TASK DESCRIPTION ::
Find "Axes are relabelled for" below and begin at its line; stop after the line with "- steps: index". Output those lines exactly, without pictures.

PROVIDED INFORMATION START

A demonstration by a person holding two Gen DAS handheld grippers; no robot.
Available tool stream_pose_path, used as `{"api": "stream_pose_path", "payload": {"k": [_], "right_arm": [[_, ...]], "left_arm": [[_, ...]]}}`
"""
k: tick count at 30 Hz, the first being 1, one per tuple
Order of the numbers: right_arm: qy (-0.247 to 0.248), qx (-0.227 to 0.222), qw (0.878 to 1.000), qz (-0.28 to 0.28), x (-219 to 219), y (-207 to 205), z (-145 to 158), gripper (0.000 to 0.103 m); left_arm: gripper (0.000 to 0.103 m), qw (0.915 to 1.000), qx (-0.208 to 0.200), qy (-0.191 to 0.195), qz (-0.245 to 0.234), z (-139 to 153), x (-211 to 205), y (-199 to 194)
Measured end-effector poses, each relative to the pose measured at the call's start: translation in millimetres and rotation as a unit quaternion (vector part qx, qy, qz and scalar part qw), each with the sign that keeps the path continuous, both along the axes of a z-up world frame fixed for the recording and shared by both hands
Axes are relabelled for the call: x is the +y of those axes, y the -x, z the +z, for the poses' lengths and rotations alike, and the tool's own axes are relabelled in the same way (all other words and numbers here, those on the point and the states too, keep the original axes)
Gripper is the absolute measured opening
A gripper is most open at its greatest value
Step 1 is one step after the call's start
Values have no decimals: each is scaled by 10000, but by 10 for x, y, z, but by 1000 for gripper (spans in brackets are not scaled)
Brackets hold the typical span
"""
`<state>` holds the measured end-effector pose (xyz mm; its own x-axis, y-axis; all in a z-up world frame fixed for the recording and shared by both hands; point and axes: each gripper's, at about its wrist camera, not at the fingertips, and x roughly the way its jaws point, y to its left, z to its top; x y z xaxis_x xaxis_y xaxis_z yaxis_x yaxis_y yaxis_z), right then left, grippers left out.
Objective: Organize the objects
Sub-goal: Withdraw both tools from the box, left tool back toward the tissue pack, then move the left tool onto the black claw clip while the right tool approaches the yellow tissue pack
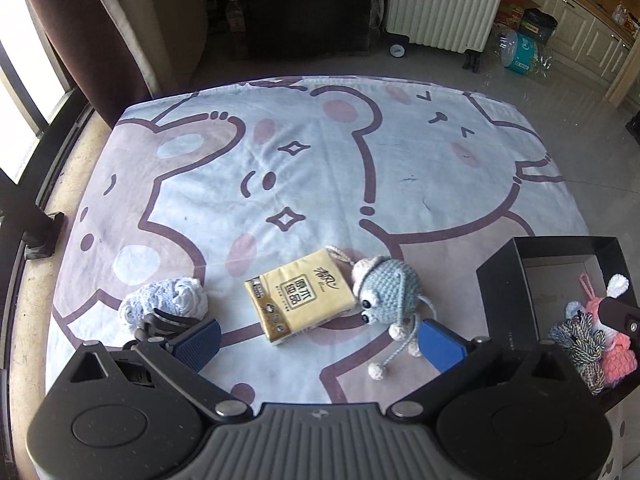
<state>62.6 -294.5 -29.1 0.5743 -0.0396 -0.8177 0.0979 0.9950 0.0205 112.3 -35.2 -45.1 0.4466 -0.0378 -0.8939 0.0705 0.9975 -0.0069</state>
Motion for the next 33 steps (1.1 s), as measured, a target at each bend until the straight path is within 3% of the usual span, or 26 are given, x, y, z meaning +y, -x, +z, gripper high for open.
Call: {"api": "stream_pose_path", "payload": {"k": [17,33], "right_arm": [[-108,-22,9971,751,809,-193,73,103],[-100,29,9970,766,1044,-193,33,103]], "left_arm": [[103,9986,-89,2,518,131,681,118],[103,9956,-124,145,918,113,1217,276]]}}
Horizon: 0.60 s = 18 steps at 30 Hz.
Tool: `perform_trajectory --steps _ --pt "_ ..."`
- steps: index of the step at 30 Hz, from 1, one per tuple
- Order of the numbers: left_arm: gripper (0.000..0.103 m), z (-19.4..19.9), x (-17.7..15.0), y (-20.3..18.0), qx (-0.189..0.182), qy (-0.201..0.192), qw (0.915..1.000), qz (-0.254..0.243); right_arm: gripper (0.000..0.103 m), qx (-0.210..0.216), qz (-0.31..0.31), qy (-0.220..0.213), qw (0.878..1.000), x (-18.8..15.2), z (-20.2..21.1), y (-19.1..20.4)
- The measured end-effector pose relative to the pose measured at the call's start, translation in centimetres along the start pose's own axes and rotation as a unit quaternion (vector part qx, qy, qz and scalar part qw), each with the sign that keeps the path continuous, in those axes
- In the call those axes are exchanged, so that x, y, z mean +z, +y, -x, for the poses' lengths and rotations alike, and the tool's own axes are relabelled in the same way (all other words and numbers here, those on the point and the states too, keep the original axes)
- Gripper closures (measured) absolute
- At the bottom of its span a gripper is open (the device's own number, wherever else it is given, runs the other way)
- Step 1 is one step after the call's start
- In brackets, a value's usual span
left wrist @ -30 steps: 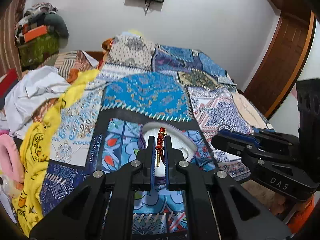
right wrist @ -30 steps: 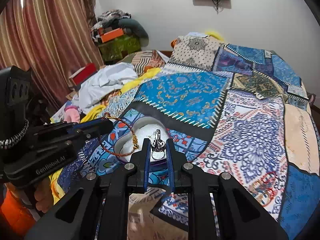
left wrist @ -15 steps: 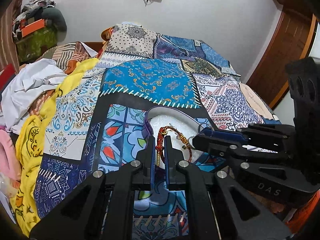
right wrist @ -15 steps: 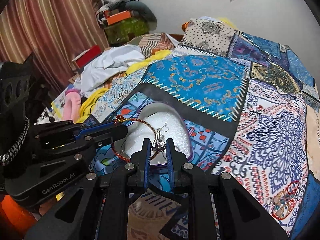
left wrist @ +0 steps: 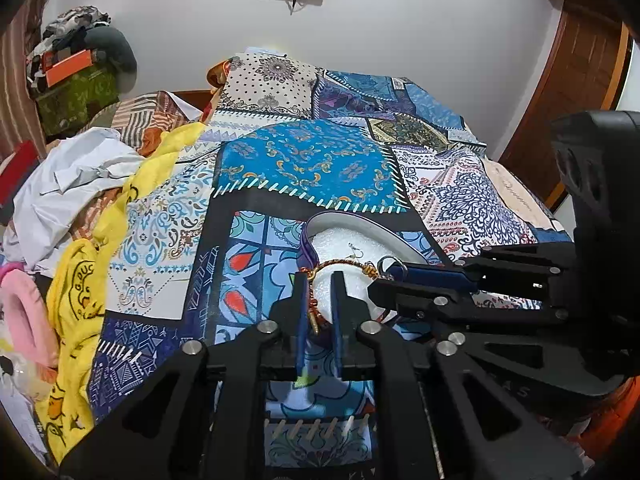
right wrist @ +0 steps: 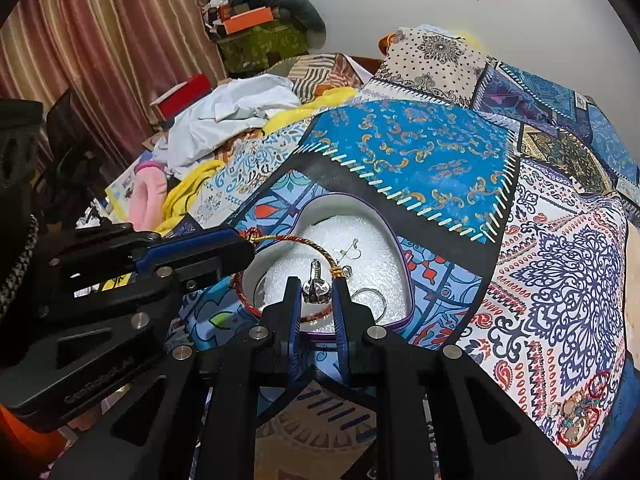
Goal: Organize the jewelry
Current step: 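Lower the bracelet and earring into the heart tin and open both tools, then move both tools back to the remaining jewelry on the cloth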
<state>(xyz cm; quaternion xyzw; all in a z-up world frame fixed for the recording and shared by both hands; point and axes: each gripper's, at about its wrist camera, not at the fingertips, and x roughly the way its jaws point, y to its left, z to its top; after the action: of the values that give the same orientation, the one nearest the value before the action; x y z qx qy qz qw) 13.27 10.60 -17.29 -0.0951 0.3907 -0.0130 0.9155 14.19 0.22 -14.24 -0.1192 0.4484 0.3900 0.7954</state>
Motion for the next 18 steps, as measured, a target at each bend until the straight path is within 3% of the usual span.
perform_trajectory --steps 4,8,18 --pt "0.084 0.5 0.1 -0.1 0.009 -0.004 0.9999 -0.004 0.088 0.007 -0.012 0.008 1.0 0.1 0.0 -0.3" --pt "0.076 1.4 0.3 -0.3 0.013 -0.011 0.9999 -0.004 0.071 0.008 -0.033 0.005 0.999 0.0 0.5 -0.9" --pt "0.065 3.6 0.9 -1.8 0.025 -0.029 0.9991 -0.019 0.07 -0.012 -0.046 -0.041 0.998 -0.2 4.7 -1.8"
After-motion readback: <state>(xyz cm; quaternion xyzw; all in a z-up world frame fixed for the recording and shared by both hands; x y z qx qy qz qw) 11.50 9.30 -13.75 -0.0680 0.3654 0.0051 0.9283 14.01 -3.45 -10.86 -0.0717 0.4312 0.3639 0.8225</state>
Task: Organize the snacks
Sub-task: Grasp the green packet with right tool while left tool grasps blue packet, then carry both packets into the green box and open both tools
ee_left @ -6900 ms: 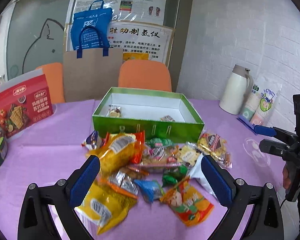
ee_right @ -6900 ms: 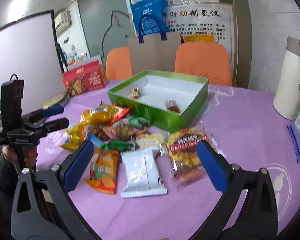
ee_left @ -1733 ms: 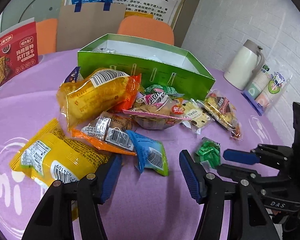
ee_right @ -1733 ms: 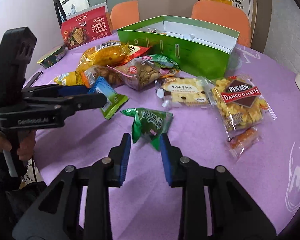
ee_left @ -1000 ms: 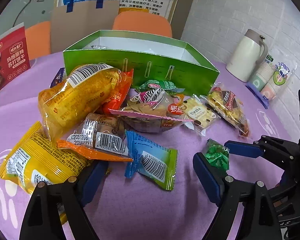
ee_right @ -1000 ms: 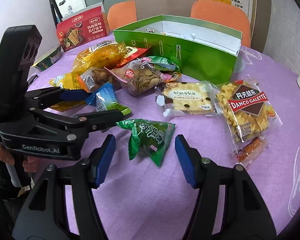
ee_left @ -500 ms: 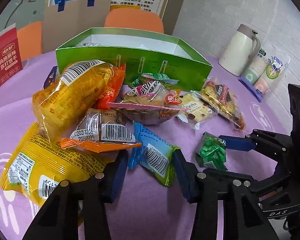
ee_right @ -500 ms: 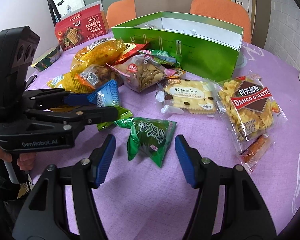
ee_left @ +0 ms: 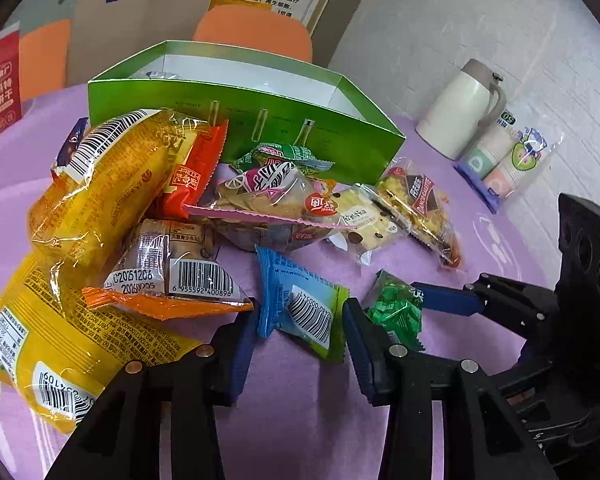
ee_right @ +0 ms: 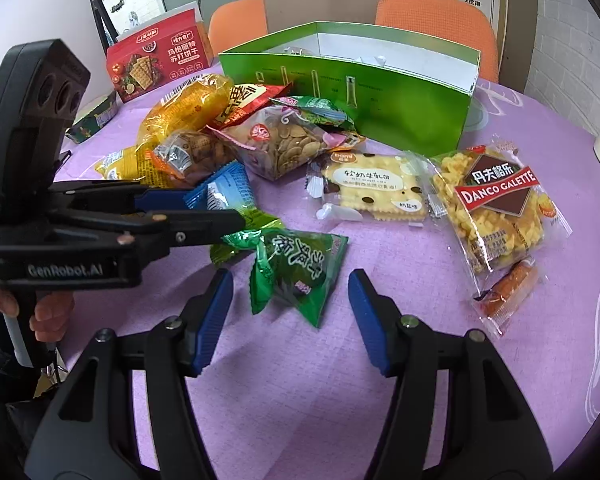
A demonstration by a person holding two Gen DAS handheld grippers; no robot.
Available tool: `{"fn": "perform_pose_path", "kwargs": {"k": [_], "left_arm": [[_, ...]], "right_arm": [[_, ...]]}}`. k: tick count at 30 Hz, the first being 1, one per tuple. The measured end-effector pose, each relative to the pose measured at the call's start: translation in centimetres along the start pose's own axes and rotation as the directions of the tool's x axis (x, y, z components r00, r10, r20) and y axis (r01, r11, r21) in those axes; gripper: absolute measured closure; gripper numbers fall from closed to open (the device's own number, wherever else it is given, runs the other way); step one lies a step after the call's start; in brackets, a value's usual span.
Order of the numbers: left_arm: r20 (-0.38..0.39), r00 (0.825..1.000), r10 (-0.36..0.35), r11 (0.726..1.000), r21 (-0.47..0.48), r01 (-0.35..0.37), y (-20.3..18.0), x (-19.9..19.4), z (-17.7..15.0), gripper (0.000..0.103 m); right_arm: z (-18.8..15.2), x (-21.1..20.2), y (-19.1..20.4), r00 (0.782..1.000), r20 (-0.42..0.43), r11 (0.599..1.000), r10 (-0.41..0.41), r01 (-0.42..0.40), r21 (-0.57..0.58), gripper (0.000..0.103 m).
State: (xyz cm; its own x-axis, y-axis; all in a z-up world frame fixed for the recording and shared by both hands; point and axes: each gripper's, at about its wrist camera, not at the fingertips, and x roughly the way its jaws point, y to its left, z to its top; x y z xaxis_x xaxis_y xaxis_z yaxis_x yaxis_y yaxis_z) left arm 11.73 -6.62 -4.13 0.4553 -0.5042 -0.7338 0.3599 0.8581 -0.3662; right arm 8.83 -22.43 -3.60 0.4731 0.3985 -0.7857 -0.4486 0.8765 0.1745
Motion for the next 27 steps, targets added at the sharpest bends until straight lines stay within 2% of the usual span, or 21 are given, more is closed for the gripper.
{"fn": "perform_pose_path", "kwargs": {"k": [3,5,6,7,8,11,13,17,20,24,27], "left_arm": [[0.007,1.000,-0.025,0.999,-0.030,0.025,0.2,0.1,0.3,0.051],[0.012,1.000,-0.017,1.000,-0.025,0.017,0.1,0.3,0.5,0.051],[0.013,1.000,-0.002,1.000,-0.006,0.002,-0.2,0.5,0.5,0.055],[0.009,1.000,0.018,1.000,0.018,-0.018,-0.5,0.6,0.4,0.066],[-0.002,1.000,0.022,0.999,0.036,-0.022,-0.8,0.7,0.3,0.071],[0.005,0.999,0.041,0.998,0.052,-0.042,-1.4,0.1,0.1,0.072],[0.020,0.999,0.047,0.997,0.059,-0.048,-1.5,-0.7,0.0,0.072],[0.043,0.999,0.014,0.998,0.063,-0.016,-1.7,-2.8,0.3,0.072],[0.093,0.996,0.000,0.997,0.083,-0.007,-2.3,-4.9,1.1,0.072],[0.171,0.985,-0.008,0.996,0.085,-0.007,-2.8,-7.5,3.2,0.072],[0.217,0.976,0.012,0.997,0.068,-0.027,-2.6,-8.6,5.4,0.072]], "right_arm": [[0.0,0.0,-0.1,1.000,-0.001,1.000,0.001,-0.001,0.004,0.042],[0.0,0.1,-0.1,1.000,0.002,1.000,-0.001,0.001,0.006,0.042],[0.0,0.1,-0.1,1.000,0.003,1.000,-0.004,0.004,0.005,0.045],[0.1,0.2,-0.1,1.000,0.004,1.000,-0.011,0.011,-0.002,0.055],[0.1,0.2,0.0,1.000,0.004,1.000,-0.016,0.016,-0.013,0.066],[0.2,-0.2,0.0,1.000,0.009,1.000,-0.007,0.008,-0.013,0.070],[0.1,-0.9,0.0,1.000,0.025,1.000,0.003,-0.002,-0.012,0.070],[0.6,-3.1,-0.1,0.997,0.077,1.000,0.005,-0.004,-0.017,0.070],[1.5,-5.0,-0.2,0.991,0.131,1.000,0.003,-0.002,-0.013,0.070],[3.4,-6.7,-1.2,0.978,0.207,0.999,-0.029,0.026,0.019,0.070],[5.2,-7.4,-2.1,0.966,0.255,0.998,-0.041,0.029,0.048,0.070]]}}
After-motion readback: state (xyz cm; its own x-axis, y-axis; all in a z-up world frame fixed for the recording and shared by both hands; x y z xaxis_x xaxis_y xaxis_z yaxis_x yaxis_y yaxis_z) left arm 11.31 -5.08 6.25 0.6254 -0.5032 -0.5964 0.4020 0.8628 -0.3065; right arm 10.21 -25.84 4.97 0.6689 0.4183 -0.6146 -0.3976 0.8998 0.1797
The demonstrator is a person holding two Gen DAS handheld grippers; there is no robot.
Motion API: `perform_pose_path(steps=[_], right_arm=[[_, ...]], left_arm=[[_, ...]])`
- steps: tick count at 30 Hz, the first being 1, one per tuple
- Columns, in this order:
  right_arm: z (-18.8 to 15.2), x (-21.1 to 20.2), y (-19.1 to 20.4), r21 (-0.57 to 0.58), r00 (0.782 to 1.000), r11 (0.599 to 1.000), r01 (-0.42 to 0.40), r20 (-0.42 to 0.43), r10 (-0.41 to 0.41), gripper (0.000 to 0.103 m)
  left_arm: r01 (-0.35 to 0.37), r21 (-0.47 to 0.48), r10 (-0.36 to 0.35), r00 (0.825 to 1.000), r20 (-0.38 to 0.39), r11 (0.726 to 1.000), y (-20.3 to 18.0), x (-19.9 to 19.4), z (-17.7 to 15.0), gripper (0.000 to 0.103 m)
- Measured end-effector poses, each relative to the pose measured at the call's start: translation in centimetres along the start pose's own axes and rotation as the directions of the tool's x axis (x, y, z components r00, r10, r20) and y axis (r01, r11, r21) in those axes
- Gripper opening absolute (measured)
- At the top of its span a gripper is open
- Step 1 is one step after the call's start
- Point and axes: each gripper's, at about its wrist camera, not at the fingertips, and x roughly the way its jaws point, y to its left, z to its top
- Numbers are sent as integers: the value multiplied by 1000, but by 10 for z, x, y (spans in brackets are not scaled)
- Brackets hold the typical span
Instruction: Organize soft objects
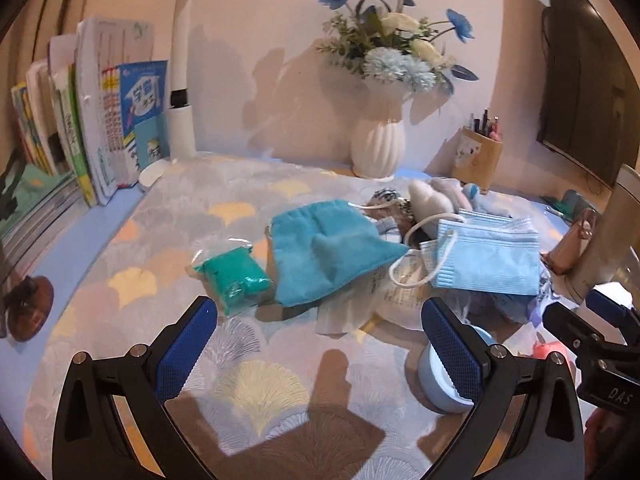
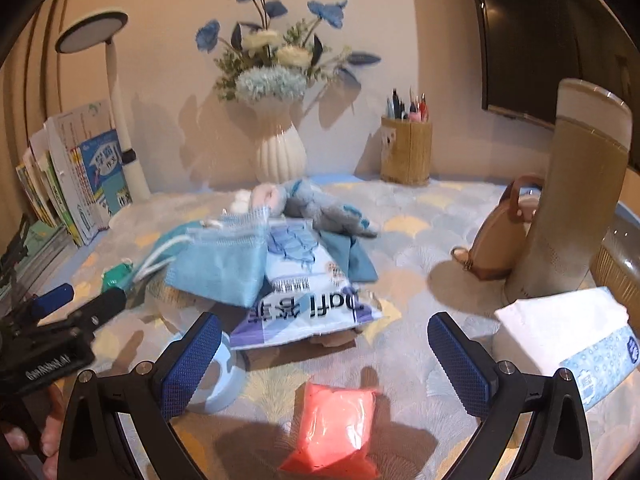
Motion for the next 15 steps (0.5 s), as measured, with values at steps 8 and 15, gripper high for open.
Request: perform_pose_path(steps=[8,15], right_arm=[[-1,-1,7,-33,1000,999,16,2,-16,103],[-2,-1,11,-61,1000,998,28,1,-28,103]], left_arm=[[-6,55,5,1000,5,998,-9,-2,2,102],[-30,62,30,1000,5,998,-11,-2,3,102]])
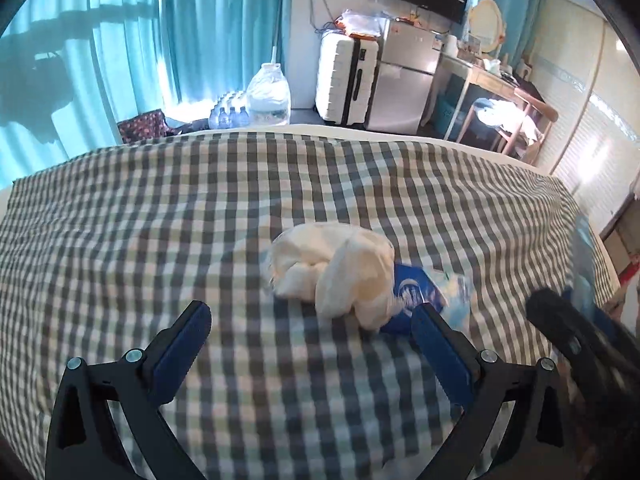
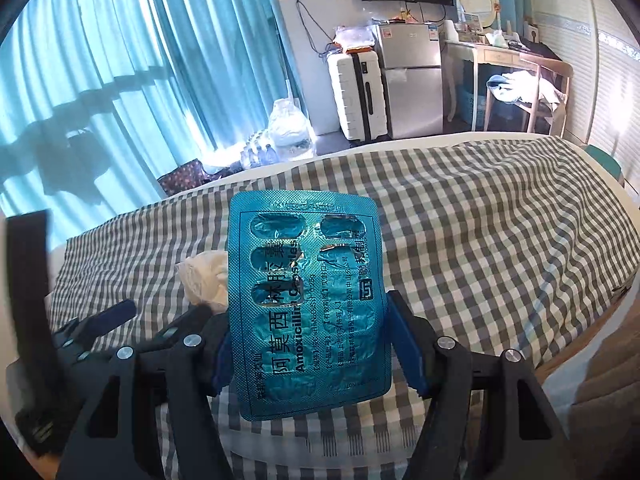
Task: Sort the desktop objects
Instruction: 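Grasp the white cloth plush with the left tool while the right tool holds the blister pack, then carry the plush and blister pack into the cardboard box and release both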
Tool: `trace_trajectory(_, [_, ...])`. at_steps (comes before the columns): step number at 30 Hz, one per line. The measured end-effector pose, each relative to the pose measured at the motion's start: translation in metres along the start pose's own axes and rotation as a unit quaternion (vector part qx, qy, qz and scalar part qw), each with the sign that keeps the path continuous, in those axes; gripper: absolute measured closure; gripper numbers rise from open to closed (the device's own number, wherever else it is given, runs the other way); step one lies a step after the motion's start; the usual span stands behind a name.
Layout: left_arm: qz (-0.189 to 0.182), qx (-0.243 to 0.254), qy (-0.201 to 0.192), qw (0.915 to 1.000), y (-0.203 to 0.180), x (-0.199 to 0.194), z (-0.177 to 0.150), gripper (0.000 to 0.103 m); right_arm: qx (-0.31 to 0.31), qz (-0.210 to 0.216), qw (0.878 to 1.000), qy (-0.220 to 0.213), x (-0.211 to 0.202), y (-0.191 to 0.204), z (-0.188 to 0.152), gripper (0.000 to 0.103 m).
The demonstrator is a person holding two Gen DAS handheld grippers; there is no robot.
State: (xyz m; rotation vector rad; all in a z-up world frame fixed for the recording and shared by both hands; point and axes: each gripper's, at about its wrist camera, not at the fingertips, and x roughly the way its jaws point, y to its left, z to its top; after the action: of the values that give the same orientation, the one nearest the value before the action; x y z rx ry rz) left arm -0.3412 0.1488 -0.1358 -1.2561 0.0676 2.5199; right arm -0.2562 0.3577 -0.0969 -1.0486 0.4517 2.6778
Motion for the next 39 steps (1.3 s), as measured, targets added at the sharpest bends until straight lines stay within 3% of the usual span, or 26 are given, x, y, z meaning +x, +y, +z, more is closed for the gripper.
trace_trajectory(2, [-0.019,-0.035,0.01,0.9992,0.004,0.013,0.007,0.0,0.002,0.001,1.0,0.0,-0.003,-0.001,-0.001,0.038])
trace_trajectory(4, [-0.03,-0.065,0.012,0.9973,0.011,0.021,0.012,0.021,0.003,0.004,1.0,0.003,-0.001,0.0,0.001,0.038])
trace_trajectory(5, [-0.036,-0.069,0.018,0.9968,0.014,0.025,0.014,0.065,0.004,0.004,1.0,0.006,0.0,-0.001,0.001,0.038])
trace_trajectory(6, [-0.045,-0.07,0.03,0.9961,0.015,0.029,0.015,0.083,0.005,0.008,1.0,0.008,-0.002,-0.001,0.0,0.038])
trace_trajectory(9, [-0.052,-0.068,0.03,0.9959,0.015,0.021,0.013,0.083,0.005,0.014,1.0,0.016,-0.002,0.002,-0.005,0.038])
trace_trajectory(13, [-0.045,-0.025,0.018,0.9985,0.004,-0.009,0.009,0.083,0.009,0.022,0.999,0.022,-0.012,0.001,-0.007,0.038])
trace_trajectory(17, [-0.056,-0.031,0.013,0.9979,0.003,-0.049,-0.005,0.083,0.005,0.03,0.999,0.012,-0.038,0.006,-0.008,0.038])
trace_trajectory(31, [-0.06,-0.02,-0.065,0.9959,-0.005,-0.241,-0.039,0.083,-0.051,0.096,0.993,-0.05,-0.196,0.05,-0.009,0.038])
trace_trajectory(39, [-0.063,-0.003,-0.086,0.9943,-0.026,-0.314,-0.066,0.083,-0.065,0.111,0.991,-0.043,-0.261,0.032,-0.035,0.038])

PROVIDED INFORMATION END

SOLUTION FOR THIS PROBLEM ::
Axes are relabelled for the call: x is the +y of those axes, y the -x, z the +z, for the poses' lengths and rotations alike, and the tool's own axes are relabelled in the same way (all other words and numbers here, those on the point and the states too, keep the original axes)
Gripper is the absolute measured opening
A gripper is most open at its greatest value
Step 1 is one step after the call's start
Values have no decimals: each is scaled by 10000, but by 10 for x, y, z, but by 1000 for gripper (spans in brackets are not scaled)
Brackets hold the typical span
"""
`<state>` holds the measured end-effector pose (xyz mm; its own x-axis, y-axis; all in a z-up world frame fixed for the recording and shared by both hands; point and axes: each gripper's, at about its wrist camera, not at the fingertips, and x roughly the way its jaws point, y to its left, z to its top; x y z xaxis_x xaxis_y xaxis_z yaxis_x yaxis_y yaxis_z), right then left, grippers left out.
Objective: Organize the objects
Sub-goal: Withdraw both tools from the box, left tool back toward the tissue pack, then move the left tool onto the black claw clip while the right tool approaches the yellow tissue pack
<state>62.6 -294.5 -29.1 0.5743 -0.0396 -0.8177 0.0979 0.9950 0.0205 112.3 -35.2 -45.1 0.4466 -0.0378 -0.8939 0.0705 0.9975 -0.0069</state>
Motion for the next 33 steps (1.1 s), as measured, a target at each bend until the straight path is within 3% of the usual span, or 26 are given, x, y, z meaning +y, -x, +z, gripper high for open.
Call: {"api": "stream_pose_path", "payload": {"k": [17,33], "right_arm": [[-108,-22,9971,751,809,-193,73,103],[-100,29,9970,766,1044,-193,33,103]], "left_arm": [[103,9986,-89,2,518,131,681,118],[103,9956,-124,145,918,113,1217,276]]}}
Horizon: 0.60 s = 18 steps at 30 Hz.
Tool: `perform_trajectory --steps _ --pt "_ ..."`
- steps: index of the step at 30 Hz, from 1, one per tuple

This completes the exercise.